Roman Leventov 4 Sep 2022 12:30 UTC
1 point
0
The list of assumptions seems hung up in the air, so it’s hard to perceive it. Who takes (will take? should take?) these assumptions: AGI developers, alignment researchers, AGIs, or the people with whom AGI presumably should align? Are these assumptions behind a specific theory or framework of alignment (or of certain people), or are these sort of “shared”, or “considered common sense” assumptions, that you think most researchers in the field have? Are these assumptions behind a certain conclusion or an estimate of the probability of people’s survival (low, uncertain, high)?
Ok… Upon reading the whole post, I understand that this is the list of “[standard, unchecked, unconscious] assumptions in science”, which don’t apply in the field of AI Safety. The biggest confusion is due to the fact that the list is immediately preceded by the words “here is my current list”, which gives a strong sense that these are your assumptions.
I think it would be much clearer for the readers, and also has a better chance of sticking in the LW/alignment slang, if the list was called “epistemic/research complications/challenges [for alignment]”, and the titles of the sections were inverted: boundedness → unboundedness, direct access → lack of direct access, etc. I think it’s much more natural to think about these things in this way, and you yourself sometimes slip into this frame in the text, calling these “epistemic problems” rather than “assumptions”.

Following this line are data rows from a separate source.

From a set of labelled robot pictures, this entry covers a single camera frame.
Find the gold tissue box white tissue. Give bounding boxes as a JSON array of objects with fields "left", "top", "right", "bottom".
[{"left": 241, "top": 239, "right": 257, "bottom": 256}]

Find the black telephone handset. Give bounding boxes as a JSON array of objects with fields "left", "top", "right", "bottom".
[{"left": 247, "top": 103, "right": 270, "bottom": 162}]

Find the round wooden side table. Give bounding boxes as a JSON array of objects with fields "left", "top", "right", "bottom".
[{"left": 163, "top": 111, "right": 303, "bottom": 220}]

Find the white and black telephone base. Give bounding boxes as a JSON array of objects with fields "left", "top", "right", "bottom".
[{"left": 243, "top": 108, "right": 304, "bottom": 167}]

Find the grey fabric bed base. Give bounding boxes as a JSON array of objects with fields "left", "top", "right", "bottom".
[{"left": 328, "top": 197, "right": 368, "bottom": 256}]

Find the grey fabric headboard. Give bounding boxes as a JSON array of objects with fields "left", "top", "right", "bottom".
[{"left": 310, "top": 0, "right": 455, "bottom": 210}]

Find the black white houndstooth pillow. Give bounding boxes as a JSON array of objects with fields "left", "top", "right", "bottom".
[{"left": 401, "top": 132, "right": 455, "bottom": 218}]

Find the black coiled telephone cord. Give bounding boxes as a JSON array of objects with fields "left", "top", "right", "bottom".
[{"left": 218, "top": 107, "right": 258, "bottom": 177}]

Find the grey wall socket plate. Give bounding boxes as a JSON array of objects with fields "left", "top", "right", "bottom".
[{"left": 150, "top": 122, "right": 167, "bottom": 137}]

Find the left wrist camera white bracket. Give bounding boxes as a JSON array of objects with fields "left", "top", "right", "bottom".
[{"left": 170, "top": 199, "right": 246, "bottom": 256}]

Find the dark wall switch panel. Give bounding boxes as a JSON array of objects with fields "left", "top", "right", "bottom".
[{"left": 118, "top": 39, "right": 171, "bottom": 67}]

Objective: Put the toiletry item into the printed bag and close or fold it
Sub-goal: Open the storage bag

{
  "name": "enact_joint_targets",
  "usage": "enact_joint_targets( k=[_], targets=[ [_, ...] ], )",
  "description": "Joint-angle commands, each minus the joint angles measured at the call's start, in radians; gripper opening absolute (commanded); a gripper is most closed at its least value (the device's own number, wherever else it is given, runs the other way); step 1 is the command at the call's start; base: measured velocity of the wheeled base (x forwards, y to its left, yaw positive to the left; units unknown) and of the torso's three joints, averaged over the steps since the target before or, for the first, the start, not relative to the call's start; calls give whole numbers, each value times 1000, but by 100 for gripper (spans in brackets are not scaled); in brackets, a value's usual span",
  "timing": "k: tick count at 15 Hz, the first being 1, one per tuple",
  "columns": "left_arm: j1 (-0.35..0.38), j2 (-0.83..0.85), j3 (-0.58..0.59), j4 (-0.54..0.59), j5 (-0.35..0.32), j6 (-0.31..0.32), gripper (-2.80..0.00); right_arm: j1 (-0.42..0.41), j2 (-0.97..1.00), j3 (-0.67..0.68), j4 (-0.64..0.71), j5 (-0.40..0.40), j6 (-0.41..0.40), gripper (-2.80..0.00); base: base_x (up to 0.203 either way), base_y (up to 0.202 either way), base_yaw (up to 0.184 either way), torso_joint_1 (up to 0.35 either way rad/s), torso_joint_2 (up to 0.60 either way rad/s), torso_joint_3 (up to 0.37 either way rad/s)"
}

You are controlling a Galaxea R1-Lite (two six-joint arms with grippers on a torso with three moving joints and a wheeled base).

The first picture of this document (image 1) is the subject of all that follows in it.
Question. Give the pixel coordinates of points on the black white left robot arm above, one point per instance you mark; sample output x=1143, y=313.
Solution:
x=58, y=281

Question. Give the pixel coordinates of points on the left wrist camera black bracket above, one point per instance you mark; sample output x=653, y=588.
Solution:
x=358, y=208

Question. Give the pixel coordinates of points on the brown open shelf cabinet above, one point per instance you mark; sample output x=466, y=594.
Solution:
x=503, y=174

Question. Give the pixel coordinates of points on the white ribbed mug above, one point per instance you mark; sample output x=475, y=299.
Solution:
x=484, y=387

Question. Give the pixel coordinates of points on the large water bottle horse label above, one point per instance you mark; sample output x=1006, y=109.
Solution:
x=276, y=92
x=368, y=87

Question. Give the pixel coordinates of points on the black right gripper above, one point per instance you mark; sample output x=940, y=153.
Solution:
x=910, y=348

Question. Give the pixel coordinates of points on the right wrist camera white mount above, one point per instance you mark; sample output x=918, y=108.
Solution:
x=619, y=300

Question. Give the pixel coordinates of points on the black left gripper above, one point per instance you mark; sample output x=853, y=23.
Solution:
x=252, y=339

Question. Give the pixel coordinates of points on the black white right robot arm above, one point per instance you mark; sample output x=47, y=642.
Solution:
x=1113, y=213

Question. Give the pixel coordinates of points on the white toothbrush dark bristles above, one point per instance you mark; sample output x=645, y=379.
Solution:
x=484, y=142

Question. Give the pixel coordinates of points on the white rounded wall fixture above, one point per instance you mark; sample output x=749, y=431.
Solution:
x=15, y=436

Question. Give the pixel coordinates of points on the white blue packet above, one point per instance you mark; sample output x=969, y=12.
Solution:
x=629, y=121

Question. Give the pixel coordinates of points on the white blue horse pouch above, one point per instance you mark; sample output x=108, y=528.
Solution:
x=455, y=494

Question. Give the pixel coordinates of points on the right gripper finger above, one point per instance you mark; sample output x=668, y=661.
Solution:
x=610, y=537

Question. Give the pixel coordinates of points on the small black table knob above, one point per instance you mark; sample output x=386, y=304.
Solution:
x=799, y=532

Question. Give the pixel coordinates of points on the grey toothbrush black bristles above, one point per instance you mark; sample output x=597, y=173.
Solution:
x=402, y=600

Unclear what you mean by “Newtonian assumption”. If you mean a sort of epistemological method, then I’m familiar with this term as so-called “Newtonian-Cartesian thinking”, which amounts to (classical) rationalism, reductionism, belief that there is the best (optimal) decision, solution, theory, and explanation of events. But this is not quite what you are talking about in the respective section (rather, you talk about reductionism, for instance, in the preceding section).
Rather, in the section about the Newtonian assumption, you seem to try to point to the agency, self-interest, and intentionality of AIs. There is an indirect relation to Newton (he probably thought there is just one agent in the universe: God?). However, the way this section is written makes it hard to infer what you tried to point to in it.